--- Work instructions ---
For the material that follows, return exactly the lines from the one with "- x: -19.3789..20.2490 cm" through the one with "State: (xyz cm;", both ends included.

--- Input data ---
- - -

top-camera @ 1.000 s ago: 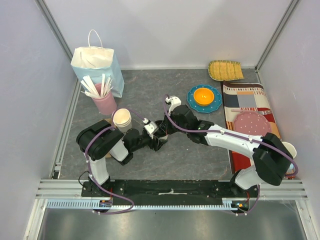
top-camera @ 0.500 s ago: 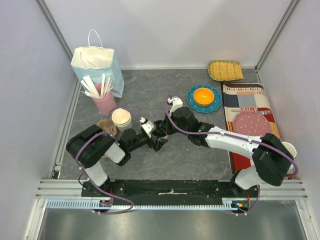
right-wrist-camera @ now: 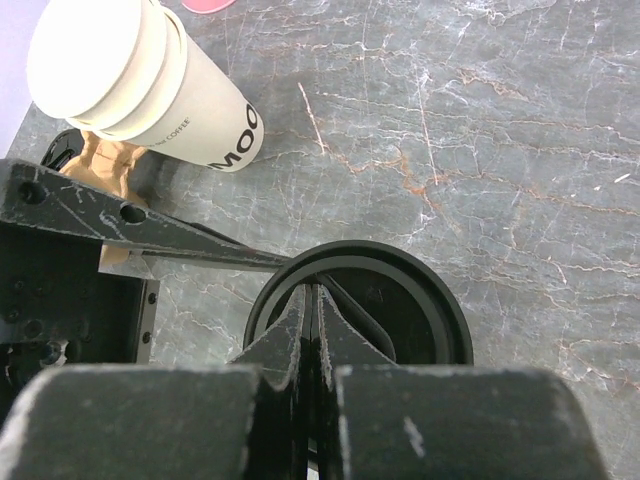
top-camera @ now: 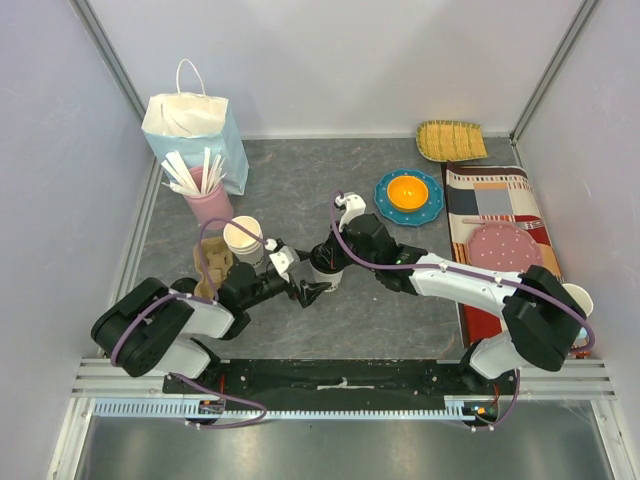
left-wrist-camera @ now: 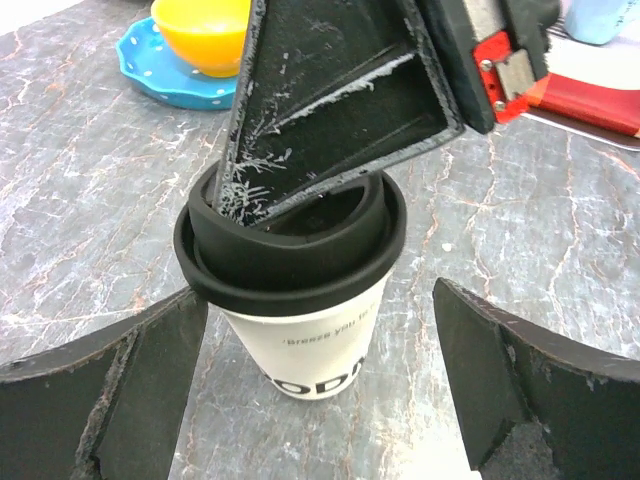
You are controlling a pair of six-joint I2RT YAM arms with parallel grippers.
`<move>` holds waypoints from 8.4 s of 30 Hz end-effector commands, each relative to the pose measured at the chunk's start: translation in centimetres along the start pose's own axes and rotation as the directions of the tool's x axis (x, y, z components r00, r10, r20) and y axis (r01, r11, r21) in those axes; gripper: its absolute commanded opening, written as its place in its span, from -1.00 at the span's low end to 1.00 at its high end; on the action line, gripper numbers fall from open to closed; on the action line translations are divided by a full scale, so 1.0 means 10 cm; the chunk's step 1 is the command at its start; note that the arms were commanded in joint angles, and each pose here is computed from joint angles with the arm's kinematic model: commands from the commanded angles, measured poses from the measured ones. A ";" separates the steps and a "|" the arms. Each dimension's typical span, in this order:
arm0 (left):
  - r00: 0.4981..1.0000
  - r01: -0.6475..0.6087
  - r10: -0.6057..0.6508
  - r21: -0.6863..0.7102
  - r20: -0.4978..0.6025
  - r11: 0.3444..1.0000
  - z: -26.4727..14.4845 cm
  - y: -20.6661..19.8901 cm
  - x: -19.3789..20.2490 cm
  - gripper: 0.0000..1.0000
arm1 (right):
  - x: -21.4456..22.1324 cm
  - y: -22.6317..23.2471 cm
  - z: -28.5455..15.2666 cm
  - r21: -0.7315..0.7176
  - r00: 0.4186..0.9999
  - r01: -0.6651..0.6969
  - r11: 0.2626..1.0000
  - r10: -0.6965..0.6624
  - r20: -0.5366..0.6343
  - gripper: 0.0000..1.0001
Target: Pack the takeout coffee
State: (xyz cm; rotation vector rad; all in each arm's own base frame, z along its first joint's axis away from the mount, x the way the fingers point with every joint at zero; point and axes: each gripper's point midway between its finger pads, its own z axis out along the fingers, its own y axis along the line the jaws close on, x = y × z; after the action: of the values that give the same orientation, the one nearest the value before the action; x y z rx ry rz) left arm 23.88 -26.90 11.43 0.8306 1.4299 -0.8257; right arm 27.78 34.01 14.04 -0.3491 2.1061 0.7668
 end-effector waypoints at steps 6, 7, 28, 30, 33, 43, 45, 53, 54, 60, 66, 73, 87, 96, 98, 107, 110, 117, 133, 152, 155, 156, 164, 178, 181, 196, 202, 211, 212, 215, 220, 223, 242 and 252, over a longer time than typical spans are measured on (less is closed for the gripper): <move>0.996 -0.039 0.029 0.125 0.079 0.991 -0.01 -0.21 -0.34 0.92 | 0.62 -0.42 -0.01 0.133 0.980 0.066 0.989 -0.039 -0.195 -1.00; 0.998 -0.033 0.026 0.113 0.063 0.993 0.00 -0.18 -0.31 0.92 | 0.60 -0.42 -0.02 0.132 0.981 0.064 0.989 -0.038 -0.191 -1.00; 0.967 -0.254 0.254 -0.003 0.017 0.967 -0.02 0.22 -0.57 0.99 | 0.66 -0.35 -0.14 0.103 0.987 0.076 0.992 -0.060 -0.146 -1.00; 0.977 -0.210 0.211 0.024 -0.011 0.977 -0.03 0.23 -0.55 0.99 | 0.67 -0.36 -0.14 0.104 0.988 0.070 0.992 -0.055 -0.143 -1.00; 0.990 -0.124 0.129 0.088 -0.054 0.988 0.03 0.20 -0.72 0.98 | 0.70 -0.37 -0.15 0.100 0.990 0.056 0.993 -0.042 -0.136 -1.00; 0.971 0.080 -0.013 0.279 -0.237 0.957 -0.01 -0.12 -1.10 -0.41 | 0.65 -0.33 -0.15 0.082 0.994 0.043 0.996 -0.035 -0.106 -1.00; 0.962 0.135 -0.072 0.231 -0.264 0.963 0.02 -0.07 -1.15 -0.95 | 0.64 -0.32 -0.16 0.078 0.994 0.038 0.996 -0.030 -0.103 -1.00; 0.920 0.191 -0.139 0.111 -0.366 0.975 0.01 0.08 -0.75 -0.96 | 0.61 -0.31 -0.18 0.075 0.996 0.031 0.997 -0.025 -0.089 -1.00; 0.916 0.202 -0.153 0.095 -0.371 0.975 0.01 0.10 -0.74 -0.95 | 0.61 -0.31 -0.19 0.074 0.996 0.030 0.997 -0.024 -0.088 -1.00; 0.880 0.265 -0.221 0.049 -0.420 0.963 0.00 0.10 -0.45 -0.96 | 0.61 -0.30 -0.20 0.067 0.997 0.021 0.998 -0.015 -0.079 -1.00; 0.776 0.362 -0.289 0.021 -0.560 0.932 -0.04 0.01 0.17 -0.96 | 0.62 -0.30 -0.19 0.064 0.997 0.011 0.998 -0.006 -0.076 -1.00; 0.851 0.293 -0.244 0.035 -0.465 0.955 0.00 0.09 -0.14 -0.96 | 0.58 -0.30 -0.22 0.064 0.999 -0.001 0.998 0.004 -0.054 -1.00; 0.906 0.226 -0.180 0.080 -0.383 0.971 0.33 0.16 -0.70 -0.95 | 0.24 -0.16 -0.30 0.041 1.000 0.002 0.999 -0.002 0.004 -1.00; 0.890 0.239 -0.196 0.057 -0.411 0.969 0.41 0.20 -0.56 -0.95 | 0.05 -0.18 -0.38 0.062 0.999 0.015 0.998 -0.017 0.041 -1.00; 0.897 0.232 -0.190 0.060 -0.400 0.971 0.42 0.20 -0.60 -0.96 | -0.04 -0.16 -0.41 0.069 0.998 0.025 0.997 -0.028 0.054 -1.00; 0.899 0.224 -0.181 0.065 -0.399 0.972 0.43 0.21 -0.61 -0.95 | -0.22 -0.17 -0.48 0.094 0.995 0.058 0.994 -0.065 0.075 -1.00; 0.902 0.218 -0.175 0.067 -0.394 0.974 0.45 0.21 -0.63 -0.96 | -0.31 -0.18 -0.53 0.103 0.993 0.052 0.993 -0.063 0.102 -1.00; 0.919 0.190 -0.132 0.123 -0.370 0.974 0.53 -0.02 -0.88 -0.96 | -0.69 -0.19 -0.87 0.161 0.981 0.078 0.984 -0.105 0.166 -1.00; 0.819 0.285 -0.202 0.075 -0.538 0.956 0.52 -0.04 -0.06 -0.95 | 0.40 -0.69 -0.54 0.143 0.998 -0.051 0.988 0.054 -0.018 -1.00; 0.924 0.176 -0.131 0.097 -0.358 0.980 0.55 0.09 -0.94 -0.95 | -0.33 -0.36 -0.60 0.098 0.998 0.042 0.994 -0.047 0.051 -1.00; 0.921 0.176 -0.137 0.078 -0.364 0.981 0.51 0.17 -0.91 -0.96 | -0.06 -0.47 -0.52 0.110 1.000 0.026 0.994 -0.027 0.002 -1.00; 0.922 0.172 -0.134 0.072 -0.363 0.982 0.50 0.19 -0.92 -0.96 | 0.03 -0.50 -0.50 0.111 1.000 0.023 0.994 -0.021 -0.014 -1.00; 0.926 0.121 -0.085 0.076 -0.367 0.990 0.34 0.32 -1.23 -0.95 | -0.05 -0.44 -0.51 0.089 1.000 0.023 0.996 -0.022 -0.008 -1.00; 0.888 -0.005 -0.009 -0.030 -0.460 1.000 -0.21 0.70 -1.76 -0.43 | -0.81 -0.10 -0.72 0.041 0.981 0.159 0.986 -0.163 0.106 -0.21; 0.873 -0.037 -0.012 -0.090 -0.487 0.995 -0.39 0.86 -1.83 0.00 | -0.86 -0.11 -0.71 0.045 0.979 0.172 0.984 -0.176 0.106 0.15; 0.814 -0.070 -0.263 -0.538 -0.518 0.840 -1.52 1.58 -1.72 0.56 | -1.22 -0.36 -0.51 0.061 0.979 0.158 0.986 -0.164 0.121 0.96; 0.824 -0.043 -0.370 -0.698 -0.429 0.715 -2.02 1.77 -1.72 0.55 | -1.38 -0.38 -0.45 0.057 0.979 0.144 0.988 -0.151 0.137 0.96; 0.909 0.051 -0.395 -0.904 -0.134 0.424 -2.48 2.69 -2.52 0.37 | -1.39 -0.41 -0.30 0.040 0.976 0.186 0.982 -0.189 0.110 0.96; 0.910 0.080 -0.403 -0.915 -0.094 0.394 -2.54 2.79 -2.58 0.33 | -1.41 -0.40 -0.29 0.034 0.976 0.186 0.982 -0.189 0.110 0.96; 0.905 0.172 -0.425 -0.927 0.014 0.334 -2.62 3.15 -2.70 0.26 | -1.40 -0.41 -0.22 0.031 0.975 0.190 0.981 -0.193 0.108 0.96; 0.893 0.225 -0.449 -0.905 0.042 0.362 -2.46 3.51 -2.72 0.25 | -1.42 -0.45 -0.16 0.045 0.973 0.190 0.981 -0.194 0.123 0.96; 0.894 0.213 -0.445 -0.919 0.047 0.331 -2.49 3.75 -2.66 0.25 | -1.41 -0.45 -0.12 0.040 0.972 0.197 0.980 -0.201 0.125 0.96; 0.944 0.099 -0.327 -0.975 0.029 0.197 -2.23 4.76 -2.46 0.12 | -1.10 -0.46 0.37 -0.053 0.978 0.208 0.977 -0.208 -0.004 0.96; 0.972 0.088 -0.233 -0.885 -0.025 0.458 -2.09 4.27 -3.00 0.13 | -0.95 -0.42 0.35 -0.104 0.977 0.204 0.973 -0.209 -0.040 0.96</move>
State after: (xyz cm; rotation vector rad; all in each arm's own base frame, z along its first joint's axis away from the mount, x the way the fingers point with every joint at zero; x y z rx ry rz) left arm 53.63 15.14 34.15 -0.2904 1.9512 0.0194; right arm 37.59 32.10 16.58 -0.6067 2.1010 0.7035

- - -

--- Task solution ---
  - x: -19.3789..20.2490 cm
  - gripper: 0.0000..1.0000
arm1 (right):
  - x: -21.4456..22.1324 cm
  - y: -22.6317..23.2471 cm
  - z: -28.5455..15.2666 cm
  - r21: -0.7315..0.7176
  - r00: 0.4186..0.9999
  - r01: -0.6651..0.6969
  - r11: 0.2626..1.0000
  - r10: -0.6965..0.6624
  - r20: -0.5366..0.6343
  - gripper: 0.0000..1.0001
Target: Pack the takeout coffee
State: (xyz cm; rotation vector rad; all in each arm's own base frame, z along its first joint's axis away from the mount, x the way the fingers point with every joint at zero; point and axes: each gripper's point midway between its finger pads, its own z axis out along the fingers, its own y axis along the line the jaws close on, x = y × z; after the action: of the values that give the same orientation, the one nearest the value before the action; x y z rx ry rz) left arm 23.88 -26.90 11.43 0.8306 1.4299 -0.8257; right arm 27.78 34.01 14.04 -0.3491 2.1061 0.7668

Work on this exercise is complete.